Os ativistas calculam que há 17 mil brasileiros enfrentando detenções prolongadas e dificuldades de defesa nos Estados Unidos.
A diplomata Carlota Ramos, que trabalha na Divisão de Assuntos Humanitários do Ministério de Relações Exteriores, afirmou que o Brasil enfrenta a situação com base nos princípios de não criminalização da migração, proteção dos direitos de migrantes e refugiados e integração socioeconômica.
“Vivemos [no mundo] um momento de recrudescimento de discursos anti-imigração, endurecimento de políticas migratórias e crescente erosão de mecanismos internacionais de proteção. Nesse contexto, o Brasil tem atuado para ser uma voz dissonante, que defende soluções baseadas em direitos humanos, cooperação internacional e não discriminação”, afirmou.

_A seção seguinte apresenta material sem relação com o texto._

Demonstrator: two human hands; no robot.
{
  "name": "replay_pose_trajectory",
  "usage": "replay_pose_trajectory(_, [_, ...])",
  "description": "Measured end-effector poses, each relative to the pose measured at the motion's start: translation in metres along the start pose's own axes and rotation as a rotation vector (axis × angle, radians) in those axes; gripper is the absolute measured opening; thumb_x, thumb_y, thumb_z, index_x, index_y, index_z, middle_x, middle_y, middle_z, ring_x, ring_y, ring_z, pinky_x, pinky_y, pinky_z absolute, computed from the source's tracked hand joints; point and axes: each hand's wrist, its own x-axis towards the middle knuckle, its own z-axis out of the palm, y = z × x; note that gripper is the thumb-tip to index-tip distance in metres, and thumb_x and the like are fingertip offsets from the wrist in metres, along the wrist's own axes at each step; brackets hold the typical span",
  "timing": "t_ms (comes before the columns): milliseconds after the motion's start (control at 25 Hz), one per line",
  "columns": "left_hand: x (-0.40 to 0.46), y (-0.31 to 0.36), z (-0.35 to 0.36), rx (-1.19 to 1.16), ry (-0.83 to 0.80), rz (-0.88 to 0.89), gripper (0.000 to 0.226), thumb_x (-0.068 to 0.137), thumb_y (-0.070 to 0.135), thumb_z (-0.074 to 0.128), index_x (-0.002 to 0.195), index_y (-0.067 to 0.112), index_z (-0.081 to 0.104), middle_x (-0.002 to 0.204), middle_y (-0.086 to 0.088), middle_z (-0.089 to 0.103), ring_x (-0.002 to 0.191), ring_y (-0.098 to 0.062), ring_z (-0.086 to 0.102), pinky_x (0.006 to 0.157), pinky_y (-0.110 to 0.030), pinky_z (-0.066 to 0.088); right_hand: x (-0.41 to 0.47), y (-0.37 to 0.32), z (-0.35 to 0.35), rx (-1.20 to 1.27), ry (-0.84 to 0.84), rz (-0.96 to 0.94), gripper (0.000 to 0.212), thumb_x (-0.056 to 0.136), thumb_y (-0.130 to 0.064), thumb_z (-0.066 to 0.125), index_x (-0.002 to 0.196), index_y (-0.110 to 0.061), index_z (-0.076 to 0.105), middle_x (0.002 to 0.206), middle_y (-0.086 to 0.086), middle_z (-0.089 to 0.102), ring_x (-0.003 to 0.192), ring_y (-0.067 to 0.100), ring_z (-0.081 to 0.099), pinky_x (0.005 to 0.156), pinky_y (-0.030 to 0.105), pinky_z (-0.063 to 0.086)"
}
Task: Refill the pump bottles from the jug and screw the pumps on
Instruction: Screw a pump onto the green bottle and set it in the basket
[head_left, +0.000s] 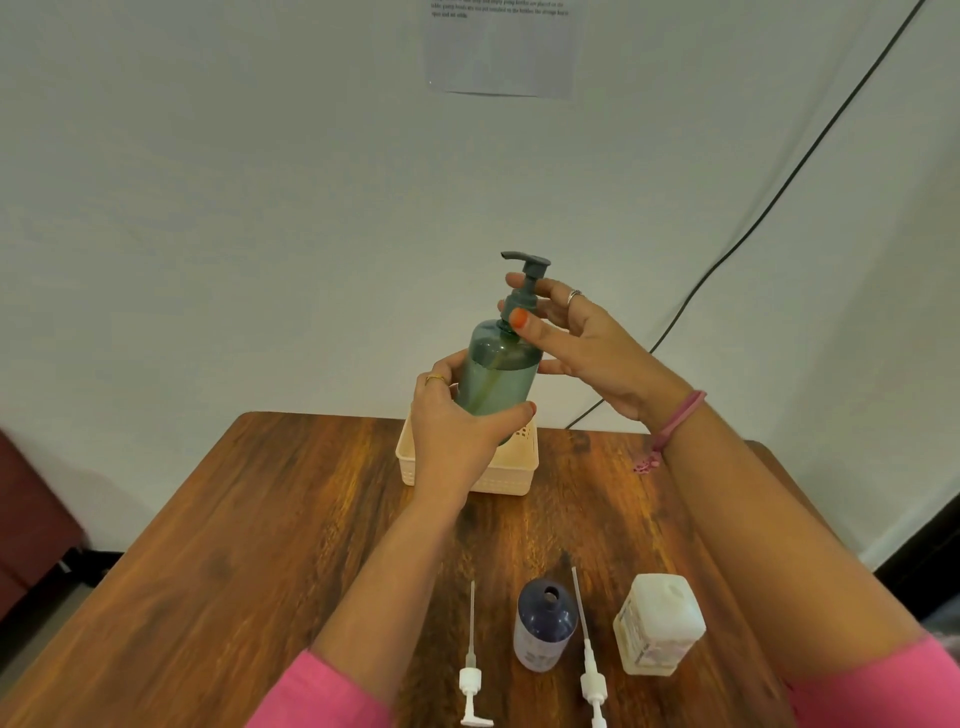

Carlota Ramos citou ações em curso, como a Operação Acolhida, voltada aos venezuelanos, e o primeiro Plano Nacional de Migrações, Refúgio e Apatridia (I PlaNaMigra), assinado em junho deste ano.
Ações em andamento
Um dos organizadores da audiência, o deputado Rui Falcão (PT-SP) pediu o fortalecimento do Programa Aqui é Brasil, lançado no ano passado para a reintegração de brasileiros repatriados à força.
“Apesar de toda a boa vontade, tem baixo orçamento. Mais de 5 mil famílias foram deportadas com violência e precisam de acolhimento, direito à moradia, quem sabe acesso a benefícios sociais e também possibilidade de reinserção no mercado de trabalho. Nós não queremos muros, queremos horizontes”, disse o deputado.
Rui Falcão ainda defendeu a formalização de uma delegação multipartidária de parlamentares para verificar a situação dos brasileiros presos nos Estados Unidos.
Migrantes no Brasil
Durante a audiência, migrantes radicados no Brasil também relataram os desafios por aqui, como racismo, xenofobia, trabalho precário, separação da família e medo de deportação e de violência institucional.
Integrante do Conselho Municipal do Migrante de São Paulo, a nigeriana Constance Salawe afirmou que a legislação migratória brasileira é uma das mais avançadas do mundo, mas precisa ser plenamente implementada.
“Nós, imigrantes, não somos um problema a ser resolvido. Somos parte da solução: trabalhamos, empreendemos, produzimos conhecimento, cuidamos das pessoas, enriquecemos a cultura brasileira e ajudamos a construir um Brasil mais diverso, mais forte e mais humano”, declarou.
Segundo Constance Salawe, “migrar não é apenas mudar de território, é reconstruir uma vida”.

Outro organizador do debate, o deputado Reimont (PT-RJ) afirmou que “fronteiras administrativas não podem impedir o livre deslocamento das pessoas”.
Já a deputada Erika Kokay (PT-DF) sugeriu a criação de um observatório para monitorar a situação dos migrantes e uma moção de repúdio da comissão à política anti-imigratória de Trump.
Também na audiência, a palestina Muna Muhammad Obdeh citou a Declaração Universal dos Direitos Humanos como fundamento para a reconstrução da sua vida no Brasil. “Eu, como palestina, resido aqui no Brasil desde 1992, faço pesquisa, estudo e oriento estudantes nessa temática, que transcorre a partir de direitos humanos e de dignidade humana”, disse.
Muna Muhammad Obdeh é professora de saúde coletiva na Universidade de Brasília (UnB) e representou o Sindicato Nacional dos Docentes das Instituições de Ensino Superior (Andes) no debate.